**TASK**: With the line containing "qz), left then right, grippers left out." as the final line, restate exactly every line of the data below from the first one onward, and copy no pictures.

(Collection entries)
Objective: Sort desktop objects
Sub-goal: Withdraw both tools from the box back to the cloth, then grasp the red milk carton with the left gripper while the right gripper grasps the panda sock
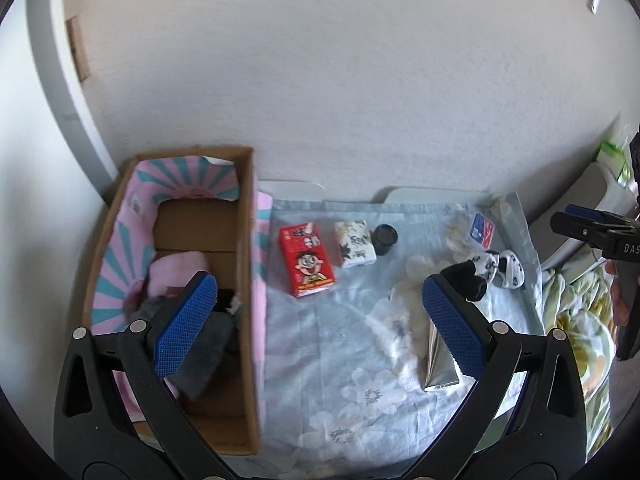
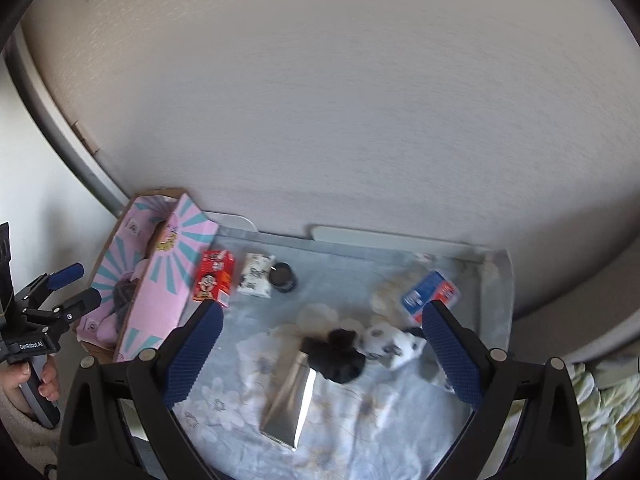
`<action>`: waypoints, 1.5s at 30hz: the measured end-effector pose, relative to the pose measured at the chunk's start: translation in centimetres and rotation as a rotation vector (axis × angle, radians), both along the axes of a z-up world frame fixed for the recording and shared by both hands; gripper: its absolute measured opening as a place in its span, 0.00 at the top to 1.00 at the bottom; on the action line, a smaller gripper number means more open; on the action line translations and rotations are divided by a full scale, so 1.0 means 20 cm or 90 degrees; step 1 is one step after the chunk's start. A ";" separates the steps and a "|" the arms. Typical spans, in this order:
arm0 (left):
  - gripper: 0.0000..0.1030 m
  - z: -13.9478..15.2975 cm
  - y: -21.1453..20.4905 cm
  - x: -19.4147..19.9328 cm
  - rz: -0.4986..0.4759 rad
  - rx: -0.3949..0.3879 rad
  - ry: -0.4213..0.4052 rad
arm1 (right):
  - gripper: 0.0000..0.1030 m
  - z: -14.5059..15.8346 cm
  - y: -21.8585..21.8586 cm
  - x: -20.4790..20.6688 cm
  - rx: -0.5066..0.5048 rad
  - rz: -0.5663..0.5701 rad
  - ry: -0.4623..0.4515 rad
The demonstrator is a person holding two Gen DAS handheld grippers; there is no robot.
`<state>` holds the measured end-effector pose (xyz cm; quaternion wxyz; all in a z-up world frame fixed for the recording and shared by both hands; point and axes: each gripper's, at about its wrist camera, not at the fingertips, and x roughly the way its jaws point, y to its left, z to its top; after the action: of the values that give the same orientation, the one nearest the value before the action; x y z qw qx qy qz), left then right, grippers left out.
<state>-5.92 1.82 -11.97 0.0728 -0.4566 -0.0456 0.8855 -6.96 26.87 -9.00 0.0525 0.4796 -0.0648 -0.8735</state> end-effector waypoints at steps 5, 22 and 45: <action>0.01 -0.10 0.10 -0.01 0.020 -0.015 -0.006 | 0.03 -0.11 0.11 0.05 0.023 -0.017 -0.028; 0.02 -0.57 0.43 -0.19 0.124 -0.190 0.075 | 0.04 -0.53 0.22 0.07 0.009 0.023 -0.043; 0.07 -0.84 0.30 -0.46 0.214 -0.158 0.041 | 0.29 -0.81 0.28 -0.11 -0.031 0.013 -0.053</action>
<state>-15.03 7.87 -28.75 -0.1315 -0.4195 -0.0090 0.8981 -9.09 32.53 -25.21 0.0706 0.5149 -0.0831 -0.8503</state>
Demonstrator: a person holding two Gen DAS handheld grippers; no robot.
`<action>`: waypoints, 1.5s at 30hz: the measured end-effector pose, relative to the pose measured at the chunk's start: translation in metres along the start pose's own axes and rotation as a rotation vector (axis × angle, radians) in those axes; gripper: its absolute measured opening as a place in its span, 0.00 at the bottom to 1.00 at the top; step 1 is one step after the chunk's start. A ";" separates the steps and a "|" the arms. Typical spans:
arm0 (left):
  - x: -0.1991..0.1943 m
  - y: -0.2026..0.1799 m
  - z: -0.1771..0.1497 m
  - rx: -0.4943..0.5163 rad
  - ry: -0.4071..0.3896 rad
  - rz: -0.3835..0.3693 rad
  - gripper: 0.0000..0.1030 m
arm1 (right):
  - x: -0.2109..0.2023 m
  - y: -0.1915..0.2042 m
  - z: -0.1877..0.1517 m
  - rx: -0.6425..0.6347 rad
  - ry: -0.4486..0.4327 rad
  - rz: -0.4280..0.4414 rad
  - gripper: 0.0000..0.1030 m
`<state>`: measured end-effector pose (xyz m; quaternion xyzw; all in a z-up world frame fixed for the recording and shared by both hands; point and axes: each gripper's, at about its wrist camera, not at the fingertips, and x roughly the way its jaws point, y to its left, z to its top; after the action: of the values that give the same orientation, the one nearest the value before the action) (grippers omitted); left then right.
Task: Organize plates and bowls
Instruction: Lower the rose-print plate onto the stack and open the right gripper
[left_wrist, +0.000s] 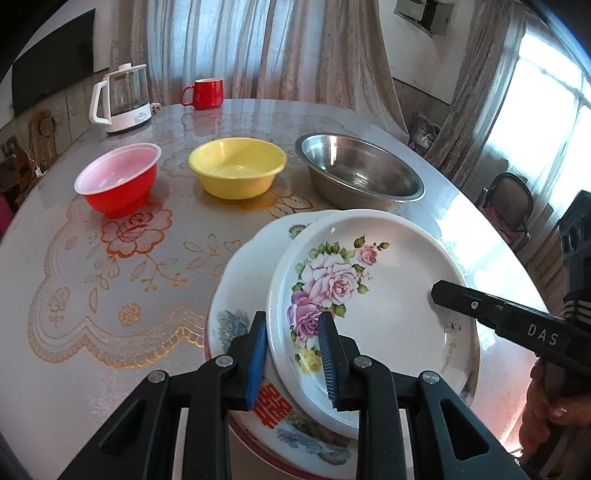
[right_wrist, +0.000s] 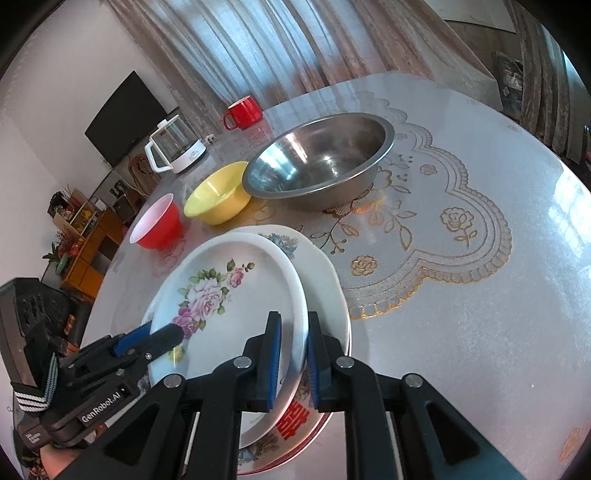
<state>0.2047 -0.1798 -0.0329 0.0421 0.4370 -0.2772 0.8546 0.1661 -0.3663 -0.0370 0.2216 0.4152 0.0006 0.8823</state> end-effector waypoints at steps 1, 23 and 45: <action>-0.001 0.000 0.000 0.004 -0.003 0.006 0.27 | 0.002 0.001 0.000 -0.002 0.003 0.003 0.14; 0.001 -0.021 -0.004 0.156 -0.007 0.094 0.43 | 0.015 0.048 0.008 -0.369 0.158 -0.220 0.29; -0.010 -0.024 -0.017 0.167 -0.028 0.082 0.49 | -0.001 0.043 -0.009 -0.281 0.056 -0.176 0.34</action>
<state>0.1758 -0.1901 -0.0314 0.1269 0.3985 -0.2781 0.8647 0.1671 -0.3241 -0.0245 0.0589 0.4532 -0.0123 0.8894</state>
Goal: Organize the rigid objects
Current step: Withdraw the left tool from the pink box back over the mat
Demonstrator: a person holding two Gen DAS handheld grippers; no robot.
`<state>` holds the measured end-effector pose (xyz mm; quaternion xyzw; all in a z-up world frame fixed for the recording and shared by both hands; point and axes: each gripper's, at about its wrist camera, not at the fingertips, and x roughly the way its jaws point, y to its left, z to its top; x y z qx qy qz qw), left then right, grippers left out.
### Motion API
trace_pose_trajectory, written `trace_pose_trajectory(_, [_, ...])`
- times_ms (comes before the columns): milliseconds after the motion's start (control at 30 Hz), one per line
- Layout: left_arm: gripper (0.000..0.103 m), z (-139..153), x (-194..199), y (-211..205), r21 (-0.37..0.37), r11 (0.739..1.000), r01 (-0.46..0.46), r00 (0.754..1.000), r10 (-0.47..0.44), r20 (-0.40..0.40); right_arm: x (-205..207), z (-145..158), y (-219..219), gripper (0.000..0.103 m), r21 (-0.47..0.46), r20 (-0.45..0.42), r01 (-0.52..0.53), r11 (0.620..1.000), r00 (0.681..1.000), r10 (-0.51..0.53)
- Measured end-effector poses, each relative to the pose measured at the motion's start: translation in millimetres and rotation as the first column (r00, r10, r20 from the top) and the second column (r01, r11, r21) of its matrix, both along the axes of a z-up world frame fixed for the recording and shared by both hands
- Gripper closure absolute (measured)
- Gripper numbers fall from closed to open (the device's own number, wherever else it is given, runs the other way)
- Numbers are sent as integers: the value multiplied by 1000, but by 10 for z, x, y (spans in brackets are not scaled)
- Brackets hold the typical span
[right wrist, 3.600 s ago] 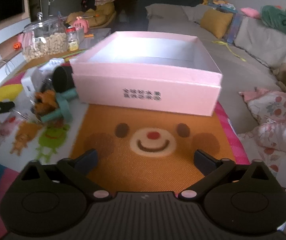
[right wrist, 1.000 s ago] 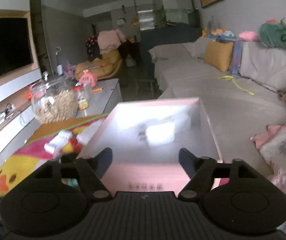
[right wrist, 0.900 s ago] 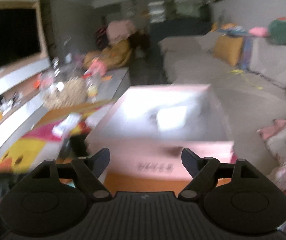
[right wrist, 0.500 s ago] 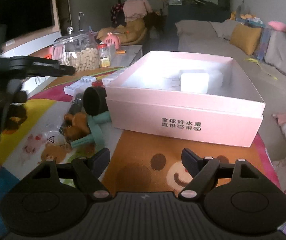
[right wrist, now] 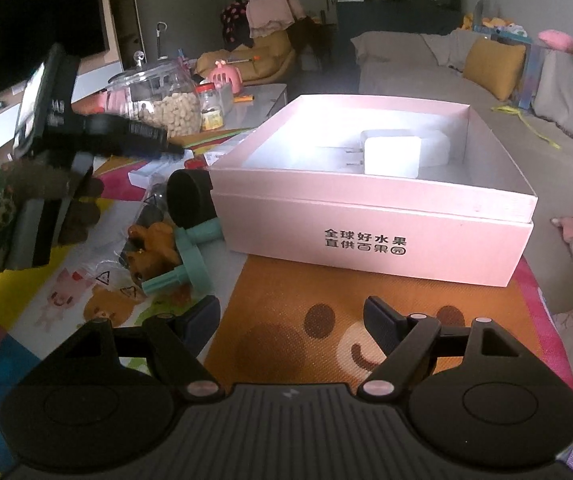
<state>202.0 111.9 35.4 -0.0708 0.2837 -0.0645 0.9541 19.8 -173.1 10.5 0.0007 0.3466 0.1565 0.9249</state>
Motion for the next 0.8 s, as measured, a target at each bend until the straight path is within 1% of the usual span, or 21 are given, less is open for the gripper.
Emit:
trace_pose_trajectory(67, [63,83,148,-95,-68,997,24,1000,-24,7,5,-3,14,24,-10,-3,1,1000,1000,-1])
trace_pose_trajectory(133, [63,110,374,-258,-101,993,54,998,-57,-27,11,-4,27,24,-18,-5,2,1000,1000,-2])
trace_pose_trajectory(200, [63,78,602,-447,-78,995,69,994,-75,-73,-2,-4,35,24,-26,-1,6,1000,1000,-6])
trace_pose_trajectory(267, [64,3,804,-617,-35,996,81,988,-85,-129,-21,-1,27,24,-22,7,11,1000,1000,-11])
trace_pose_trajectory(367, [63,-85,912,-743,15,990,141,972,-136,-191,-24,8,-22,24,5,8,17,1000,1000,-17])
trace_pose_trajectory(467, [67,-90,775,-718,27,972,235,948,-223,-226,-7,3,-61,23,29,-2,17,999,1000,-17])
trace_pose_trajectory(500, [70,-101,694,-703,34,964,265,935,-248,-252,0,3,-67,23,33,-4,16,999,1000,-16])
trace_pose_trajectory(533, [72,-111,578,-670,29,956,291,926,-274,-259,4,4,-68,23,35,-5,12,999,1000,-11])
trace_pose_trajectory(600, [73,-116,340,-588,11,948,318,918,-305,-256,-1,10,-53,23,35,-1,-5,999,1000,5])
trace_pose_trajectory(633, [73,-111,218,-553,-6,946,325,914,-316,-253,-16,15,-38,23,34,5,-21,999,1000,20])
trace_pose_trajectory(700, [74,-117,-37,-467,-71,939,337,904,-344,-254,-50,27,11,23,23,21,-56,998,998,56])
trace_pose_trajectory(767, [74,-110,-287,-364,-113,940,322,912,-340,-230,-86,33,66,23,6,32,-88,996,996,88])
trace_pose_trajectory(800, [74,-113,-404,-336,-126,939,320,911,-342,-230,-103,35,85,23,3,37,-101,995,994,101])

**ANSWER TO THE PROBLEM**:
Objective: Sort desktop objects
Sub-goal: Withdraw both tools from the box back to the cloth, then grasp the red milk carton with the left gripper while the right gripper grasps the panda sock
`<action>`: waypoints, 1.5s at 30hz: the measured end-effector pose, relative to the pose measured at the chunk's start: translation in centimetres and rotation as a rotation vector (axis × angle, radians), both along the axes of a z-up world frame fixed for the recording and shared by both hands; gripper: its absolute measured opening as a place in its span, 0.00 at the top to 1.00 at the bottom; on the action line, a smaller gripper number means more open; on the action line translations and rotations are divided by a full scale, so 1.0 means 20 cm or 90 degrees; step 1 is one step after the chunk's start. A ";" separates the steps and a "|" the arms. Typical spans, in this order:
arm0 (left):
  - gripper: 0.0000..0.1030 m
  - z: -13.9478..15.2975 cm
  - y: -21.1453..20.4905 cm
  - x: -19.4147..19.9328 cm
  - rz: -0.4986..0.4759 rad
  - rx: -0.3949..0.3879 rad
  - ry: -0.4213..0.4052 rad
arm1 (right):
  - gripper: 0.0000..0.1030 m
  - z: -14.5059..15.8346 cm
  - y: -21.8585..21.8586 cm
  - x: -20.4790..20.6688 cm
  - rx: -0.5066..0.5048 rad
  - rz: -0.5663..0.5701 rad
  - ry: -0.4623..0.4515 rad
The demonstrator is a person holding two Gen DAS handheld grippers; there is no robot.
`<state>` holds the measured end-effector pose (xyz cm; quaternion wxyz; all in a z-up world frame fixed for the recording and shared by both hands; point and axes: each gripper's, at about its wrist camera, not at the fingertips, and x roughly the way its jaws point, y to its left, z to its top; after the action: of the values that give the same orientation, the one nearest the value before the action; x y z qw qx qy qz), left then right, grippers left out.

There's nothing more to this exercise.